Tout réussi décidément à Wes Anderson. Après le triomphe de The Grand Budapest Hotel (quatre oscars tout de même), voilà que l’américain remporte l’Ours d’Argent du meilleur réalisateur pour L’Île aux Chiens. Un film qui marque son retour à l’animation, genre où il a déjà su combiner ses obsessions esthétiques tout en explorant des thématiques qui lui sont chères. Il réitère aujourd’hui avec une œuvre au ton plus grave, mais conserve la maîtrise de chaque image.
En s’appuyant sur la menace d’une grippe canine, le maire de Megasaki ordonne que tous les chiens de la ville soient mis en quarantaine sur une île pleine de déchets. Du haut de ses douze ans, Atari décide alors d’aller chercher Spots, son fidèle compagnon. Il rencontre un groupe de cinq chiens au caractère bien trempé, qui vont l’aider à le retrouver tout en déjouant une conspiration de grande ampleur.
La mise en scène de Fantastic Mr Fox impressionnait, celle de L’Île aux chiens subjugue. À moins d’être réfractaire à ce style d’animation, difficile de ne pas constater la finesse du travail d’Anderson. Image par image, à raison de 24 par secondes, le réalisateur créé un monde fascinant.
Dominée par des tons ocre et grisâtres, la photographie laisse une nouvelle fois entrevoir le soin maniaque apporté à la symétrie des plans. Anderson jongle aussi avec les reliefs et l’impression de passer constamment de la deuxième à la troisième dimension est prégnante.
Ce travail d’orfèvre se révèle alors être un challenge de tous les instants pour ceux qui voudront le décrypter. L’occasion de constater que les idées les plus simples sont parfois les plus efficaces. On s’étonne devant le charme fou d’un nuage de fumée en boule de coton ou d’un coucher de soleil peint à l’aquarelle.
Le récit se déroulant sur l’archipel nippone, Anderson en profite pour livrer un vibrant hommage à la culture japonaise. On reconnait, ici et là, la “Grande Vague de Kaganawa” ou des personnages de Kabuki, en pensant évidemment à l’impact de Kurosawa sur la cinématographie générale.
L’ouïe est autant mise à contribution que la vue. L’orchestration d’Alexandre Desplat, basée principalement sur des percussions, sert habilement un montage plus frénétique que d’habitude.
Requiem visuel, L’Ile aux chiens se veut aussi être une fable. Via l’exclusion des canidés, souvent présenté comme le meilleur ami de l’homme, Anderson laisse infuser une réflexion sur l’intolérance et la peur de l’autre. Plus politique que d’habitude, son film fait évidemment penser à l’échauffement diplomatique de l’Amérique trumpiste même si les USA ne sont pas uniquement visés.
Habitué des questionnements liés à l’enfance et au souvenir, Anderson n’est pas un cinéaste sulfureux.
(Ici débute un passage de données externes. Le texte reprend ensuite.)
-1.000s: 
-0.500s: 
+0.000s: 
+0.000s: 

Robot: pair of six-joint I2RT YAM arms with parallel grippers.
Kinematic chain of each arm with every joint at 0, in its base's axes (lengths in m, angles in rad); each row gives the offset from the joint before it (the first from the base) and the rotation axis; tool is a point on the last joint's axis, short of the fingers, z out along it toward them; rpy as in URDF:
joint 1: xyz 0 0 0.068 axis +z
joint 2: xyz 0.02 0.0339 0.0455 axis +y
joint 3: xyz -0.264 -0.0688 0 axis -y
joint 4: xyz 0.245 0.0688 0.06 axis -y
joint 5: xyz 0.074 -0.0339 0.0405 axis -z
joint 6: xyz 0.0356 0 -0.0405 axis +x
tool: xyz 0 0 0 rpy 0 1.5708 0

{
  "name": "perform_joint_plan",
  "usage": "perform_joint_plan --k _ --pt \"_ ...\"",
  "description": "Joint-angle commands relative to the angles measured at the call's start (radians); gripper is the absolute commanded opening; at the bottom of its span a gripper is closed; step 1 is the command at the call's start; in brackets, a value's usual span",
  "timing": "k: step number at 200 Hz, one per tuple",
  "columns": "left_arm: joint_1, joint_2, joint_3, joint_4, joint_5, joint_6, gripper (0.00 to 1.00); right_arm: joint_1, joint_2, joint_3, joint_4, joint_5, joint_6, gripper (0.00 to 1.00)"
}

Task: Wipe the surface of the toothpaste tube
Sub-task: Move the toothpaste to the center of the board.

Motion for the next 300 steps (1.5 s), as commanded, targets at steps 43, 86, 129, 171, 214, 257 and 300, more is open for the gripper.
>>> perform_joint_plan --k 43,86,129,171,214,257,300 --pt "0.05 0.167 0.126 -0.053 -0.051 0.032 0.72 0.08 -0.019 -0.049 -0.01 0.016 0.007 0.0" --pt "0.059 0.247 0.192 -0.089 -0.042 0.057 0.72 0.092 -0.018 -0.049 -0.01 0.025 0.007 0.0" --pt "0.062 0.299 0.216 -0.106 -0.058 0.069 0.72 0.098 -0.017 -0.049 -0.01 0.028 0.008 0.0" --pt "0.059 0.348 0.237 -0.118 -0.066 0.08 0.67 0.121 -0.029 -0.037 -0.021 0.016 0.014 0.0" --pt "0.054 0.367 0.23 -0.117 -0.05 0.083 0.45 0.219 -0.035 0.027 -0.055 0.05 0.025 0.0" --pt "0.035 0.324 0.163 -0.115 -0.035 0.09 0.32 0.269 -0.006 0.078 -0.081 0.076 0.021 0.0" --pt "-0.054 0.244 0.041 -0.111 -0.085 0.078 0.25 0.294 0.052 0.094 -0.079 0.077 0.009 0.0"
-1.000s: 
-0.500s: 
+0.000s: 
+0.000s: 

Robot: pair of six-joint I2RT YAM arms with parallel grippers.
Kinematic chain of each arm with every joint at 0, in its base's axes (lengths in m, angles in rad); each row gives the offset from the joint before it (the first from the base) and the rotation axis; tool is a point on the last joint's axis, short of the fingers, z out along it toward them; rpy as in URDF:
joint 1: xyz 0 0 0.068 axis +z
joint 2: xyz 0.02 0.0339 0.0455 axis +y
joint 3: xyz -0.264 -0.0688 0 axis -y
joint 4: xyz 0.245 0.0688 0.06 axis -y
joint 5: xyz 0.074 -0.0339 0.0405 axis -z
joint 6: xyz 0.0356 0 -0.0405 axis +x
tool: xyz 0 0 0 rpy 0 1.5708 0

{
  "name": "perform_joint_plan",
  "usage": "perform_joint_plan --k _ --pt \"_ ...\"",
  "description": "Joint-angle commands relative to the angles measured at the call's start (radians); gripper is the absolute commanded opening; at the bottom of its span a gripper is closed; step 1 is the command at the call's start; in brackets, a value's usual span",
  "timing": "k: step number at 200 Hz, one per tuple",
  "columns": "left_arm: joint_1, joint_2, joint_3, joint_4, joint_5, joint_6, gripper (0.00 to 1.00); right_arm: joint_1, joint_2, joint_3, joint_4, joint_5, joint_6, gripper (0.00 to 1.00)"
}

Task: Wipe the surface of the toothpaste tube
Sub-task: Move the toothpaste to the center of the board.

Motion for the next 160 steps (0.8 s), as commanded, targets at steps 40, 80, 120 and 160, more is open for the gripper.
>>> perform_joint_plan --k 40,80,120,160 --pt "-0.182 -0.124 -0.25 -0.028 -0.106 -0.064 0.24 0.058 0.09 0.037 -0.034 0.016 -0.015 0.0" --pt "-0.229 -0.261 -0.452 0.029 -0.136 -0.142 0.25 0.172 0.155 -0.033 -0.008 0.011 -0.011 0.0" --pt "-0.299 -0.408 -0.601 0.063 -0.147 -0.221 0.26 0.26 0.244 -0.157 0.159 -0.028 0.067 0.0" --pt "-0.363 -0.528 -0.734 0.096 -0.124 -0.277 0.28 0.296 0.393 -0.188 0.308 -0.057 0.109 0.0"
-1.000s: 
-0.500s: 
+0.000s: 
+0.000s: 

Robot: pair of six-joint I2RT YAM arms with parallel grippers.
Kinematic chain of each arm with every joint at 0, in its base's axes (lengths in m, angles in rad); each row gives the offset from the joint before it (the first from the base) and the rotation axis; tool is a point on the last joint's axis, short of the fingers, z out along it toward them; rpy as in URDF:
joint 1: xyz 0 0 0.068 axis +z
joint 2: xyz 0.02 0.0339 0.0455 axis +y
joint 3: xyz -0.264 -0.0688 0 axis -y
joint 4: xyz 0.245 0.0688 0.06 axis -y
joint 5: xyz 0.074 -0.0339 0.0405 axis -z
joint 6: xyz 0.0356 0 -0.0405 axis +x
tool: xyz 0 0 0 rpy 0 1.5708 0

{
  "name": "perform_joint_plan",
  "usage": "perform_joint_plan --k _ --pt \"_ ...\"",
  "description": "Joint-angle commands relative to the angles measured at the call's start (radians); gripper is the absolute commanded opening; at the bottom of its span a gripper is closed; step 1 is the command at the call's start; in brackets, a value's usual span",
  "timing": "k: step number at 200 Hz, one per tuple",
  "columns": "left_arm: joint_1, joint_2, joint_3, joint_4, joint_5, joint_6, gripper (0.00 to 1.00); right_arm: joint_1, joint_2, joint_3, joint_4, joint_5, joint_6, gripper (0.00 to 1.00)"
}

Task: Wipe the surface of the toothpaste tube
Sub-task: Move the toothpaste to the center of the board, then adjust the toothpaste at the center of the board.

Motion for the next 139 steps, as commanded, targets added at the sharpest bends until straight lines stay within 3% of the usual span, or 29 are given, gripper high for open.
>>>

Si bien que l’on aurait peut-être aimé encore plus de radicalité dans son propos, quitte à faire une erreur. Une remarque qui s’applique à une bonne partie de sa filmographie, dont le maniérisme et la douceur écrasent parfois la narration. Sa recherche de la perfection visuelle absolue semble en effet étouffer l’émergence d’une idée inattendue, pouvant mettre à mal son univers parfaitement ordonné.
L’américain se rattrape en revanche en tissant une belle amitié entre les chiens et leur compagnon d’infortune. Le casting exceptionnel, composé de Byan Cranston, Edward Norton, Bill Murray ou encore Scarlett Johansson y joue pour beaucoup. Cela devrait également être le cas pour leur équivalent français, choisi par Anderson lui-même.
Si le dénouement prend peut-être un peu trop son temps, il se révèle touchant. À l’image de cette scène de transplantation d’organe entre homme et canidé, Anderson veut croire en une égalité complète entre les êtres vivants. Énième variation des thèmes qui l’obsède, L’Île aux chiens diffuse une nouvelle fois son soft power jusqu’à ce que l’on y cède.